È evidente che esiste una strategia della Russia per estendere la propria influenza e frenare quella occidentale.

Questa espansione russa avviene dopo che le autorità di Mali, Burkina Faso e Niger hanno espulso i soldati francesi dai rispettivi territori e hanno creato l’Alleanza degli Stati del Sahel, un’organizzazione di mutuo soccorso e cooperazione militare nata dopo che gli altri Paesi della regione hanno minacciato un intervento militare contro il Niger. I tre Stati collaborano anche in materia economica e commerciale per contrastare le sanzioni della Comunità economica degli Stati dell’Africa occidentale (ECOWAS). Anche la missione ONU in Mali è stata costretta a fare le valigie su richiesta della giunta militare.
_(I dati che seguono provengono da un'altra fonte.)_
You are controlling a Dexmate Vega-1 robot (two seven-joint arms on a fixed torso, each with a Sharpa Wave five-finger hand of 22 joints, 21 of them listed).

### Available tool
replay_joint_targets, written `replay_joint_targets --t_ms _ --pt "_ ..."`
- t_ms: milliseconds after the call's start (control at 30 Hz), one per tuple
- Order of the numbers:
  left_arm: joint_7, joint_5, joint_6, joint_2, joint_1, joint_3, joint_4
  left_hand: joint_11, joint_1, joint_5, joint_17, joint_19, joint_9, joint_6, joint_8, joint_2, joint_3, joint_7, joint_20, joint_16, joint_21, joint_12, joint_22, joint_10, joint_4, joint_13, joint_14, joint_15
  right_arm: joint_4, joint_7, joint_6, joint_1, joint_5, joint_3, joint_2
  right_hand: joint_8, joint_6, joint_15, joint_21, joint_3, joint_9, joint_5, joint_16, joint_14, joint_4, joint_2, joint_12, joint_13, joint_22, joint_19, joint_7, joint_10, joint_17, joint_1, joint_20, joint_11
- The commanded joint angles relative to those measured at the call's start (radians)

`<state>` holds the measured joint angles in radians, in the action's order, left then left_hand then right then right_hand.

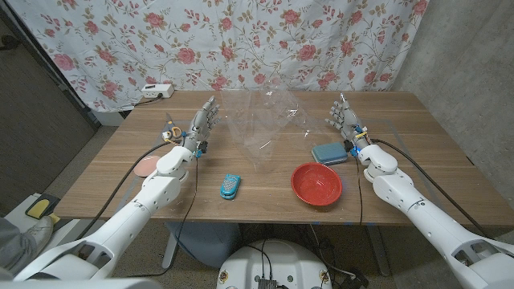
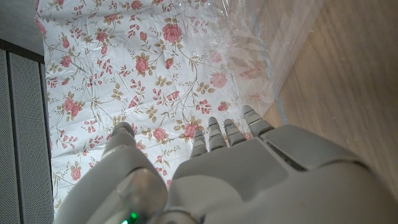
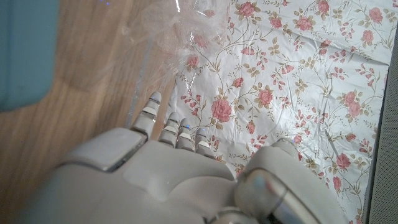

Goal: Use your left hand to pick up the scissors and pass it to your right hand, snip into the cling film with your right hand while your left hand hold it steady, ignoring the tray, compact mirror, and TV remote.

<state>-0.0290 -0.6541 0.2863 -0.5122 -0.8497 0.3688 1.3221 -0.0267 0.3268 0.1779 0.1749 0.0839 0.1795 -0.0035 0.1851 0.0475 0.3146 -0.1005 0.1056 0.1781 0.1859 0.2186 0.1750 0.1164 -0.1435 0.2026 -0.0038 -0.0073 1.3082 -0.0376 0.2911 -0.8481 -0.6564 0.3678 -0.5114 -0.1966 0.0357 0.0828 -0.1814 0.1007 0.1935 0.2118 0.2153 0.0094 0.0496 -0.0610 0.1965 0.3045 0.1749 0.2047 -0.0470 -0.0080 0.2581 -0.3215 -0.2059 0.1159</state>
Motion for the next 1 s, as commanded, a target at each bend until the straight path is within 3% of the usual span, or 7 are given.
replay_joint_targets --t_ms 33,500,567,633,767,1000 --pt "0.005 -0.013 -0.001 0.0 -0.016 -0.006 0.022 0.0 0.012 0.005 0.004 0.0 0.001 0.002 0.006 0.0 0.008 -0.009 0.01 0.006 0.007 0.004 0.002 0.008 -0.003 0.002 -0.002 -0.005 0.011 -0.02 0.0 -0.004 -0.013 0.0 -0.004 -0.006 0.0 0.008 -0.006 0.005 0.004 0.004 0.005 -0.002 -0.001 0.002 0.004 0.003 0.002 0.002 -0.007 0.0 0.002 -0.008 -0.007 0.008" --pt "0.005 0.01 0.039 0.0 -0.013 -0.008 -0.005 -0.001 0.011 0.001 0.004 -0.003 0.001 0.008 0.007 -0.009 0.004 -0.008 0.001 0.006 0.006 0.006 0.002 0.013 -0.004 0.002 -0.003 -0.006 0.04 0.007 -0.009 -0.011 0.008 0.002 -0.016 -0.007 -0.003 0.009 -0.006 0.005 0.003 0.003 0.006 -0.002 0.0 0.0 0.006 -0.001 0.002 0.0 -0.008 0.004 0.001 -0.01 -0.007 0.007" --pt "0.023 0.038 0.04 -0.011 -0.015 -0.002 0.006 -0.009 0.007 0.0 0.005 -0.027 0.001 -0.029 -0.005 -0.017 -0.001 -0.015 -0.012 -0.005 0.001 -0.012 0.003 -0.038 -0.001 0.002 -0.049 -0.011 0.047 0.018 -0.014 -0.013 0.01 0.002 -0.015 -0.007 -0.004 0.009 -0.007 0.004 0.003 0.002 0.005 -0.004 0.001 -0.001 0.007 -0.003 0.002 0.0 -0.011 0.007 0.0 -0.011 -0.006 0.006" --pt "0.02 0.044 0.045 -0.015 -0.016 -0.001 0.006 -0.005 0.008 0.001 0.005 -0.044 0.001 -0.064 -0.012 -0.017 -0.002 -0.01 -0.03 -0.006 -0.001 -0.023 0.003 -0.08 0.0 0.002 -0.077 -0.011 0.05 0.018 -0.017 -0.012 0.013 0.003 -0.018 -0.008 -0.006 0.008 -0.007 0.004 0.003 0.002 0.004 -0.005 0.002 -0.001 0.01 -0.005 0.001 0.0 -0.012 0.016 -0.001 -0.013 -0.006 -0.003" --pt "0.038 0.065 0.054 -0.02 -0.022 0.001 0.013 -0.003 0.008 0.001 0.005 -0.047 0.001 -0.059 -0.008 -0.017 -0.002 -0.007 -0.034 -0.005 -0.001 -0.022 0.003 -0.081 0.001 0.002 -0.078 -0.01 0.08 0.026 -0.027 -0.018 0.023 0.004 -0.032 -0.009 -0.009 0.003 -0.008 0.004 0.003 0.001 0.002 -0.008 0.004 0.0 0.01 -0.007 0.001 -0.001 -0.021 0.017 -0.002 -0.015 -0.006 -0.005" --pt "0.097 0.115 0.04 -0.041 -0.044 0.003 0.057 0.001 0.008 0.001 0.005 -0.044 0.001 -0.037 0.003 -0.017 -0.002 0.014 -0.038 0.001 0.003 -0.014 0.002 -0.07 0.002 0.002 -0.075 -0.009 0.119 0.04 -0.034 -0.022 0.069 0.011 -0.068 -0.007 -0.007 0.006 -0.007 0.004 0.003 0.0 -0.003 -0.02 0.007 0.002 0.007 -0.013 0.001 -0.006 -0.04 0.013 -0.005 -0.019 -0.007 0.013"
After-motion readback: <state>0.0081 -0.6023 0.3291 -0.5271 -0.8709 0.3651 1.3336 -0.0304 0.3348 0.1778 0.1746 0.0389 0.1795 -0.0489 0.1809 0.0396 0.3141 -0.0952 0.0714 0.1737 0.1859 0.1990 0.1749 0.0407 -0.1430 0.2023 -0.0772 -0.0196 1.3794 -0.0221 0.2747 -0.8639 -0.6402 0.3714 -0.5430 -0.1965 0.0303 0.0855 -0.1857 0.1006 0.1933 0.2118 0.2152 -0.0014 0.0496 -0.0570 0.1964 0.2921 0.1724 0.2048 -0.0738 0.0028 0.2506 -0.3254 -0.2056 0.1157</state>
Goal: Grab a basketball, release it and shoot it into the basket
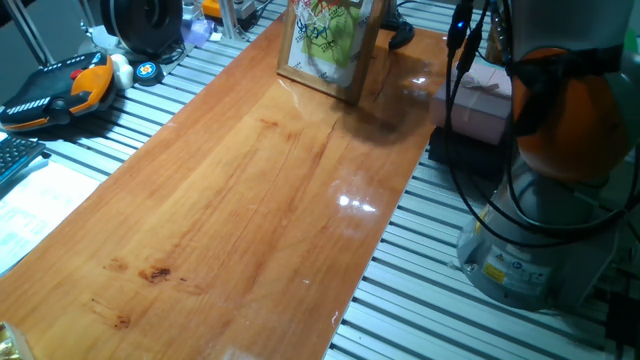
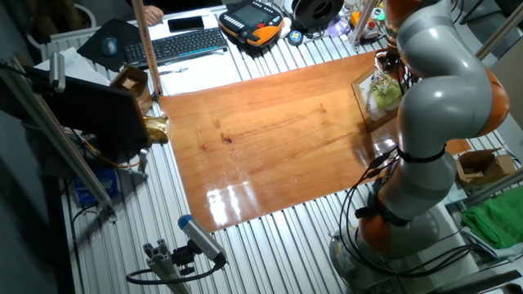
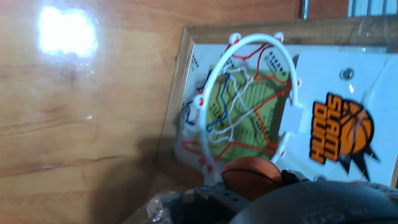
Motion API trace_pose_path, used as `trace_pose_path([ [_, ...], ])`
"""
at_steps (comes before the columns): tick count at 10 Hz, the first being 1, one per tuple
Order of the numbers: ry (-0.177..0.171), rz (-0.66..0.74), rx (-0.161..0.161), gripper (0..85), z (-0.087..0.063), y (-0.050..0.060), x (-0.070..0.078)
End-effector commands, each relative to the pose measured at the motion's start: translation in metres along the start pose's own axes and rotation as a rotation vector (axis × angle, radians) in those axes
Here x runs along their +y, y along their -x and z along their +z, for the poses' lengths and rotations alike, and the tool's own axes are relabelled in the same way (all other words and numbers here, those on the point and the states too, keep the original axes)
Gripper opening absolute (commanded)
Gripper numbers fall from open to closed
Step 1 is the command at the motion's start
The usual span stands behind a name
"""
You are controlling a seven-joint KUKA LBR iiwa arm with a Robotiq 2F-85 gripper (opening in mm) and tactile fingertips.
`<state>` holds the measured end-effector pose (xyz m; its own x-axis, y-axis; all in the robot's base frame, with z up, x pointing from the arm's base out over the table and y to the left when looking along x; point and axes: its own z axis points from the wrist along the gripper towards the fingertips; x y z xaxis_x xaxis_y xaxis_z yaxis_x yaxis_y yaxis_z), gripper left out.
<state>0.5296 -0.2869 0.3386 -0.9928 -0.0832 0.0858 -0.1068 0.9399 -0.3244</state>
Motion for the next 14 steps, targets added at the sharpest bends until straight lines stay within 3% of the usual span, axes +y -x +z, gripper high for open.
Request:
trace_pose_path([
  [1, 0.005, -0.010, -0.003, 1.0, 0.003, 0.004, -0.004],
  [10, 0.059, -0.065, -0.014, 1.3, 0.030, 0.031, -0.024],
  [14, 0.043, -0.058, -0.002, 23.3, 0.030, 0.032, -0.021],
])
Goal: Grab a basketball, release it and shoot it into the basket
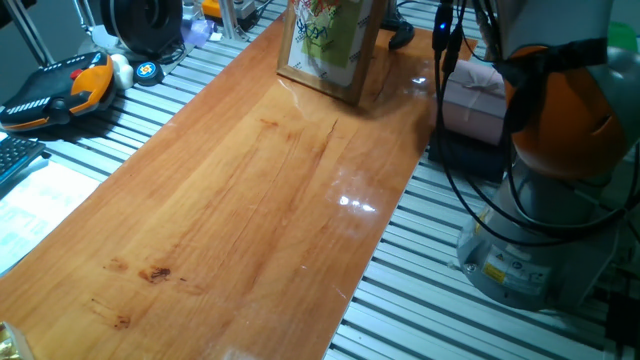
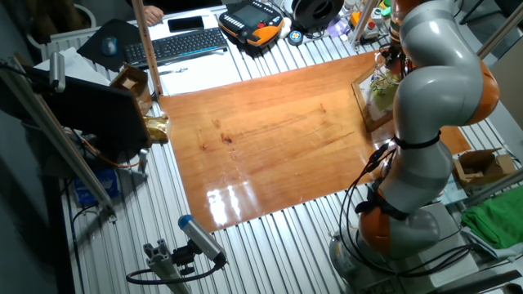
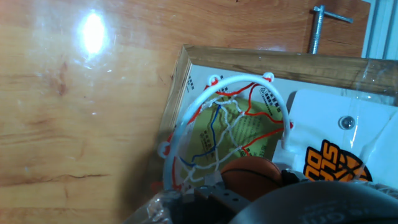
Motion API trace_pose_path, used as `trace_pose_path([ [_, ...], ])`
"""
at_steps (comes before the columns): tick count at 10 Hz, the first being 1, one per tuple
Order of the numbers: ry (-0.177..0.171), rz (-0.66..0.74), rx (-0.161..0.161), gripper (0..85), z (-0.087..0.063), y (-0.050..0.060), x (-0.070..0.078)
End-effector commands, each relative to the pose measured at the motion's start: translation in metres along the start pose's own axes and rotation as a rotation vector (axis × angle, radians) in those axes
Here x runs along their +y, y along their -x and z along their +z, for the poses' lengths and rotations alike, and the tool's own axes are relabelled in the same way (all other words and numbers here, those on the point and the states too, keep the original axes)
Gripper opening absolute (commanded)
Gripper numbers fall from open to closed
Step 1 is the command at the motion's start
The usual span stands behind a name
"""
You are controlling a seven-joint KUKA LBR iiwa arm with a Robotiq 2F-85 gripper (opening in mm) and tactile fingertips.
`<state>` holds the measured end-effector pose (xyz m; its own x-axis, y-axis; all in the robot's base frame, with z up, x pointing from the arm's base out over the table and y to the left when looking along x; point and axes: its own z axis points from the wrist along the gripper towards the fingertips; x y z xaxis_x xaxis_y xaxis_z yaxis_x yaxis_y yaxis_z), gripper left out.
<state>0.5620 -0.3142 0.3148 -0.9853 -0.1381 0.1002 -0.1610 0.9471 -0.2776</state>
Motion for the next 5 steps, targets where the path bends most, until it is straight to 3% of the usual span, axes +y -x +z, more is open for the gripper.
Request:
trace_pose_path([
  [1, -0.001, 0.003, -0.002, 29.0, -0.0001, 0.0000, 0.0001],
  [5, -0.006, 0.020, -0.008, 58.3, -0.0010, 0.0003, 0.0012],
])
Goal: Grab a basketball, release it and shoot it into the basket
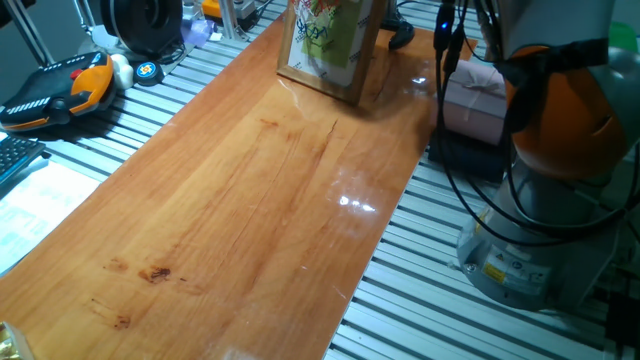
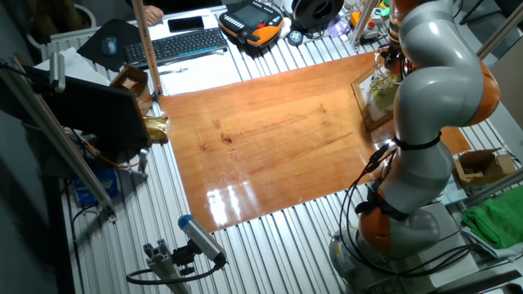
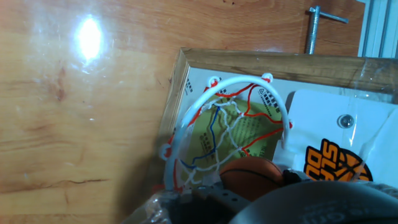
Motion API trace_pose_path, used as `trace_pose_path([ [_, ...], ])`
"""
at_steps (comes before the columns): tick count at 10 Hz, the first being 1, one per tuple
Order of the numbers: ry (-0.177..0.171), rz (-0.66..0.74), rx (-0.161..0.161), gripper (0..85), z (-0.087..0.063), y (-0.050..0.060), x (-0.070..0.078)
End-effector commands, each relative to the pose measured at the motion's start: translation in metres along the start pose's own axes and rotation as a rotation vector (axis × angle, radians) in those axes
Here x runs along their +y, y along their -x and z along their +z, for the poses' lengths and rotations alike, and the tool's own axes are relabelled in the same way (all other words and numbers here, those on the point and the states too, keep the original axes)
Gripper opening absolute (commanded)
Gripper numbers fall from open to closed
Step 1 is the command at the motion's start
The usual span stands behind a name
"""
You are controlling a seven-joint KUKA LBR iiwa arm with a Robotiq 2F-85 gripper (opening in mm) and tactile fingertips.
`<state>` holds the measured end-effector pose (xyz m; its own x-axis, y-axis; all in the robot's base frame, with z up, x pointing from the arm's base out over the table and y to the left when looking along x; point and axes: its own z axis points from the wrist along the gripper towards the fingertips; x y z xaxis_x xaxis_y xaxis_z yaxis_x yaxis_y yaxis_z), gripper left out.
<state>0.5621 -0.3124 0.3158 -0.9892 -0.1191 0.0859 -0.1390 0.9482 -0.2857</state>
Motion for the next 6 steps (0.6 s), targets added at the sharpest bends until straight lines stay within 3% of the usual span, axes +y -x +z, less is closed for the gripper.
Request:
trace_pose_path([
  [1, 0.000, 0.003, -0.001, 65.7, -0.0004, 0.0001, 0.0004],
  [2, -0.001, 0.008, -0.006, 70.7, -0.0007, 0.0002, 0.0007],
  [6, 0.011, 0.001, 0.010, 63.7, -0.0031, 0.0009, 0.0025],
])
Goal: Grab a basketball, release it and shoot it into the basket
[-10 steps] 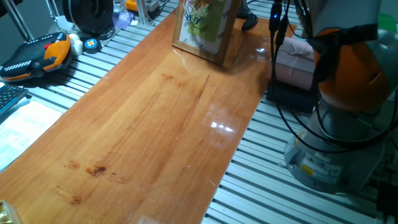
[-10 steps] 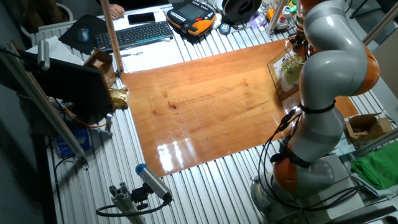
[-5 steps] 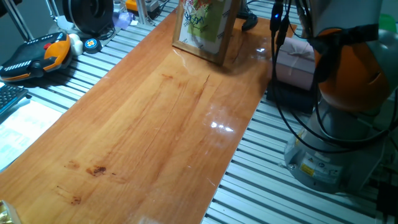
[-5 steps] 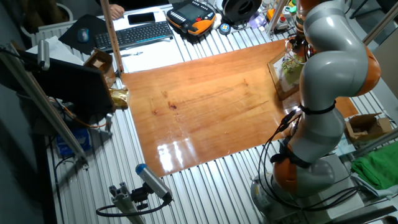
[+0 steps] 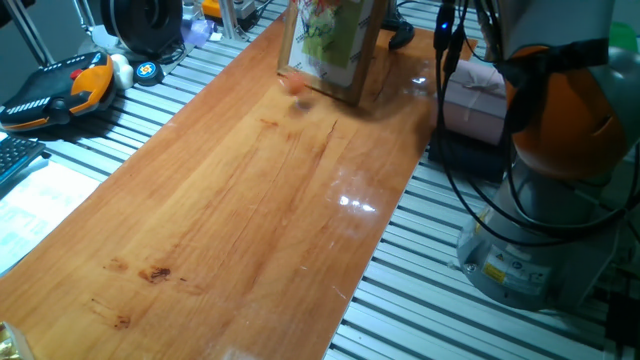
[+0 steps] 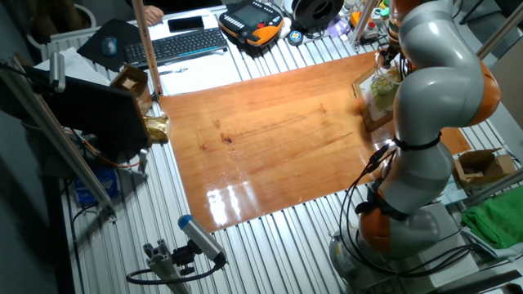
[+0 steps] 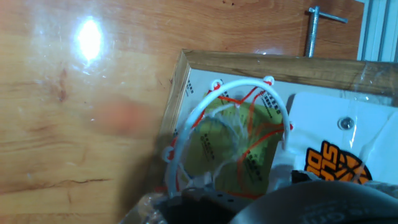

Nel frattempo, il jihadismo - che colpisce la regione da più di un decennio ed è portato avanti dalle armi locali di al-Qaeda e del sedicente Stato islamico - rimane molto attivo. Alla fine di novembre, un attacco jihadista nella città di Djibo, nel nord del Burkina Faso, ha ucciso almeno 22 persone e molte altre sono state uccise in città maliane come Ménaka.

A metà dicembre, il Burkina Faso e il Niger hanno annunciato il loro ritiro dall’Alleanza anti-jihadista del G5, sostenuta dall’Occidente, aprendo così la strada al suo scioglimento.